Your task: The response consists of the lines from the start of the material below through the line holding "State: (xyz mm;", repeated word for word and without pictures.
Records Start Marker
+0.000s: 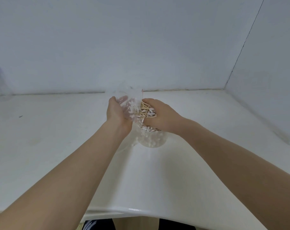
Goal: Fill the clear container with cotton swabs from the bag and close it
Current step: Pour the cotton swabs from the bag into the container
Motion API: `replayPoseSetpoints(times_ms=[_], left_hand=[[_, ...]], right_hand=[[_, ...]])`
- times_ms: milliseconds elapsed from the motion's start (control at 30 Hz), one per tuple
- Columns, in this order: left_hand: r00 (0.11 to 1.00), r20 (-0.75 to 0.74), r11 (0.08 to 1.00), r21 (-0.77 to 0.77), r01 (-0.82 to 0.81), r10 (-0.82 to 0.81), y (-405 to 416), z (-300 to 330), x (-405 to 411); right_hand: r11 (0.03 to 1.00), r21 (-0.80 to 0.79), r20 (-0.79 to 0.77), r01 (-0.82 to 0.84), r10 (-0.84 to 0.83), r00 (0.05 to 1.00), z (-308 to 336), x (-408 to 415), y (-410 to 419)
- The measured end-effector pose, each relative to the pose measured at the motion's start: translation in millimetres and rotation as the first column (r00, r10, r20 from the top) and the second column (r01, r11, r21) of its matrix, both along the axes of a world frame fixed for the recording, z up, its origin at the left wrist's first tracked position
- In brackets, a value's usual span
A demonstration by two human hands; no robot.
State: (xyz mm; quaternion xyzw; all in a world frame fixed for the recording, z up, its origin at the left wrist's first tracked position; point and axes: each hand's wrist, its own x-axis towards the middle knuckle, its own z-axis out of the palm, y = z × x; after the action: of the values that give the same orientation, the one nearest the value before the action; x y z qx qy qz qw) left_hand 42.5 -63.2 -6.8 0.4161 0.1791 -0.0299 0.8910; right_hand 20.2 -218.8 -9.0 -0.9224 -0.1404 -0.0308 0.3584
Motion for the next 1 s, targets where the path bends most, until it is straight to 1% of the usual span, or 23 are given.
replayPoseSetpoints(times_ms=[100,233,367,500,633,733,833,900,1000], left_hand=[[1.0,-0.004,1.0,-0.015,-0.002,0.002,-3,1,-2],[1.0,-0.011,0.999,-0.032,-0.009,0.009,2,-1,1],[0.999,-0.022,0.995,-0.09,-0.05,0.048,13,-1,5],[0.999,-0.022,0.987,-0.155,-0.047,0.044,18,-1,7],[1.0,-0.008,0.986,-0.164,-0.01,0.009,18,-1,8],[1.0,-0.01,0.987,-0.16,0.006,-0.007,17,-1,6],[1.0,-0.015,0.987,-0.161,0.015,-0.018,18,-3,6],[1.0,-0.014,0.988,-0.156,0.022,-0.024,19,-4,6],[0.999,-0.011,0.988,-0.153,0.028,-0.03,20,-3,4]], right_hand=[[0.998,0.066,-0.011,-0.023,0.024,1.0,3,-4,-3],[0.995,0.088,-0.009,-0.047,0.048,0.999,1,-8,-2],[0.999,0.031,-0.039,-0.037,0.038,0.999,0,-4,-1],[0.991,-0.134,-0.012,-0.023,0.021,1.0,5,3,3],[0.965,-0.258,0.07,-0.036,0.055,0.996,7,5,12],[0.961,-0.275,0.158,-0.032,0.078,0.984,6,1,14],[0.938,-0.346,0.3,0.034,0.076,0.951,-2,1,16],[0.921,-0.379,0.367,0.087,0.063,0.928,-8,2,18],[0.922,-0.363,0.418,0.138,0.028,0.908,-12,1,20]])
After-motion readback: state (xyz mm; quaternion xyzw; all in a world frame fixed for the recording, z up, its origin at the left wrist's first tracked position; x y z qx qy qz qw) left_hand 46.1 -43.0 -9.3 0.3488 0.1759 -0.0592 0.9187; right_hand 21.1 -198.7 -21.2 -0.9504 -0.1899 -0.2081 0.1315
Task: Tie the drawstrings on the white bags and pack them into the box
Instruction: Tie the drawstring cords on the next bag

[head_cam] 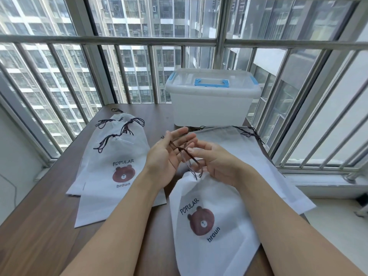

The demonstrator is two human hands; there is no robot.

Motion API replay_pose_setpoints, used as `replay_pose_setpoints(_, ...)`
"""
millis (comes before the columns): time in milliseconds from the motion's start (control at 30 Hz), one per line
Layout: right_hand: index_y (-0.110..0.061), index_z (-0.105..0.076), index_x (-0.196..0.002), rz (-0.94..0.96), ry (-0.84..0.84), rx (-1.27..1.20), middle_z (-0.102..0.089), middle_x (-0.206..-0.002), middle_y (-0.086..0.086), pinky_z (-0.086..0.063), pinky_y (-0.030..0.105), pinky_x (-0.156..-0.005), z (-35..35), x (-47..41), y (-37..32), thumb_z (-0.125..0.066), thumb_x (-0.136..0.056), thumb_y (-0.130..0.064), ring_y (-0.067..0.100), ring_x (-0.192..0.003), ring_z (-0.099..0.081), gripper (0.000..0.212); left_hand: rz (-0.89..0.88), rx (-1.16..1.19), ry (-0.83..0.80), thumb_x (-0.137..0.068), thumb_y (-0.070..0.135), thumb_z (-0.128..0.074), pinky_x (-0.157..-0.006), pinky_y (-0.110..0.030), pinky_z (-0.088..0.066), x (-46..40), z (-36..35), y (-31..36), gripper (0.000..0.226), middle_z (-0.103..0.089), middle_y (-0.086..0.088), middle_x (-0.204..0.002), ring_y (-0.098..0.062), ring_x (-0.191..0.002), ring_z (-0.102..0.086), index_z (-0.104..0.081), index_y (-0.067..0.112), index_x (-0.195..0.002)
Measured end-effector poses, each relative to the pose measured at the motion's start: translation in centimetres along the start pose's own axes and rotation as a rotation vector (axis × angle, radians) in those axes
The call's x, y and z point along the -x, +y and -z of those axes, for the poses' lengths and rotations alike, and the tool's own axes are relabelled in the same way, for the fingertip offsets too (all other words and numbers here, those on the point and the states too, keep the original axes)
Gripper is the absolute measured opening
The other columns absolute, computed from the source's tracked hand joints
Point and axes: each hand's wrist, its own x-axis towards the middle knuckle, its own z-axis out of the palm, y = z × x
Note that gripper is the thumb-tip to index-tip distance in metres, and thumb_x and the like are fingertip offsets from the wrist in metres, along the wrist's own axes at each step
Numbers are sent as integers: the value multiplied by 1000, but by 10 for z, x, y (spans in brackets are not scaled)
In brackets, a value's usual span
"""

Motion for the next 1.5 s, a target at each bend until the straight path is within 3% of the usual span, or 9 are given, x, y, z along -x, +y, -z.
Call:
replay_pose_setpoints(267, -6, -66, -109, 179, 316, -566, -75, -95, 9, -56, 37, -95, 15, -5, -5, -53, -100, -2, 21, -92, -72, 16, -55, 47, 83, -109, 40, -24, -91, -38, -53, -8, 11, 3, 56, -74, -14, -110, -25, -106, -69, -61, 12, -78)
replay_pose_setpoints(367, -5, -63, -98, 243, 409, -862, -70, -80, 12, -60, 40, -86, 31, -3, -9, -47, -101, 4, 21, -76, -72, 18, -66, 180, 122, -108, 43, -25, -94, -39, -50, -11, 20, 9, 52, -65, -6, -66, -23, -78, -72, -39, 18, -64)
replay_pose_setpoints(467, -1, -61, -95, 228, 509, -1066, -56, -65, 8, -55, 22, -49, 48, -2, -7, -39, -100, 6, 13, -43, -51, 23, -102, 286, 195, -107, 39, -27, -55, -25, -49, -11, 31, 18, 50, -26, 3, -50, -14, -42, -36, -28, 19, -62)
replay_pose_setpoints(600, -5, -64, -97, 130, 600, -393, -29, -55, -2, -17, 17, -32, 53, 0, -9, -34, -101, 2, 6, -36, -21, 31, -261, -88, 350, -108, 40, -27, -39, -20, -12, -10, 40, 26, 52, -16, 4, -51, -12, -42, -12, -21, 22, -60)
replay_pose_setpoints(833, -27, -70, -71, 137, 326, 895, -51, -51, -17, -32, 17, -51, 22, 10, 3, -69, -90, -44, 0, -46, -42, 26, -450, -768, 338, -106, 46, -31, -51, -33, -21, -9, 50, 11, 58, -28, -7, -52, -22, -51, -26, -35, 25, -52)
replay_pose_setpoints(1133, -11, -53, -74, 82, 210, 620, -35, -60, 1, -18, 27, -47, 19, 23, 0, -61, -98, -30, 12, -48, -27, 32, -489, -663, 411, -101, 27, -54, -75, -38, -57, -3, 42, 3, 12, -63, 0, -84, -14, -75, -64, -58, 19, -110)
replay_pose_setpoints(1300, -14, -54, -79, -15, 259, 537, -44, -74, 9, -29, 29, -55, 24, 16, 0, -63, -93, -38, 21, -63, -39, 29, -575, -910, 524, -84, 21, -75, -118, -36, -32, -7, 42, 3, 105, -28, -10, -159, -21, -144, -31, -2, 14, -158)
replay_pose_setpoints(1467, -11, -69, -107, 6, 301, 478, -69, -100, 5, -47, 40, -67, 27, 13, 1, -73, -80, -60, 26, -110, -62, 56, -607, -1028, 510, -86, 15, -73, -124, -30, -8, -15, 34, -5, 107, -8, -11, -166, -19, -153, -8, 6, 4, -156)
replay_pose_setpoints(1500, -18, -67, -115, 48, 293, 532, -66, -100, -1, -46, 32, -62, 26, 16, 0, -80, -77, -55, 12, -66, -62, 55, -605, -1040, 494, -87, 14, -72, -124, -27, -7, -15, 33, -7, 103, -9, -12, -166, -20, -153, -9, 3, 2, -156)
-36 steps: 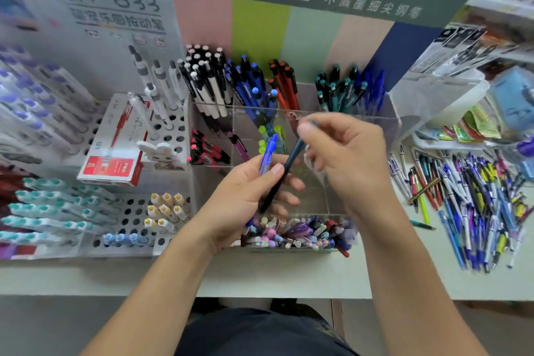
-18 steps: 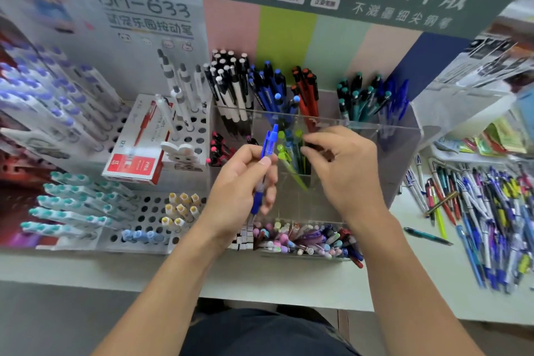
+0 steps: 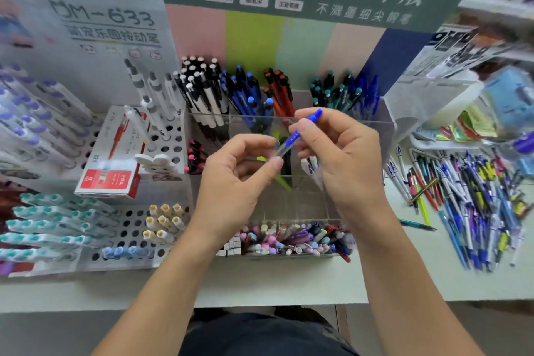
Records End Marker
Response below:
+0.000s: 
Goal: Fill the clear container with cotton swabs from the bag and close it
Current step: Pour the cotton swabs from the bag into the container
Motion API: `replayPoseSetpoints(times_ms=[_], left_hand=[[_, ...]], right_hand=[[_, ...]])`
- times_ms: milliseconds elapsed from the motion's start (control at 30 Hz), one per tuple
- Columns, in this order: left_hand: r00 (0.11 to 1.00), r20 (-0.75 to 0.74), r11 (0.08 to 1.00), r21 (-0.77 to 0.77), r01 (-0.82 to 0.81), r10 (-0.82 to 0.81), y (-405 to 416), z (-300 to 330), x (-405 to 411); right_hand: r11 (0.03 to 1.00), r21 (-0.80 to 0.79), r20 (-0.79 to 0.77), r01 (-0.82 to 0.84), r10 (-0.84 to 0.83), r00 (0.05 to 1.00), z (-308 to 336), x (-408 to 415), y (-410 to 419)
- The measured end-effector pose, each relative to the pose measured at the motion's start: translation in millimetres and rotation as the first column (r00, r10, r20 from the top) and the second column (r01, r11, r21) of its matrix, both along the axes of a world frame fixed for the recording, z up, its origin at the left wrist's first tracked position
- In brackets, a value's usual span
A demonstration by two human hands; no robot.
State: (xyz mm; quaternion xyzw; all in a world frame fixed for the recording, z up, its origin at the left wrist's first tracked position; point and axes: each hand's wrist, its own x-axis towards the middle knuckle, its own z-axis out of the palm, y = z × x; after the action: of the values that give the same orientation, the one nearest the value before the action; x y z qx qy qz qw) left_hand 42.5 -63.2 -6.8 0.4161 0.1791 -0.0299 0.8910; right_hand 20.2 -218.8 -9.0 -0.9224 -0.1404 -0.0308 0.3584

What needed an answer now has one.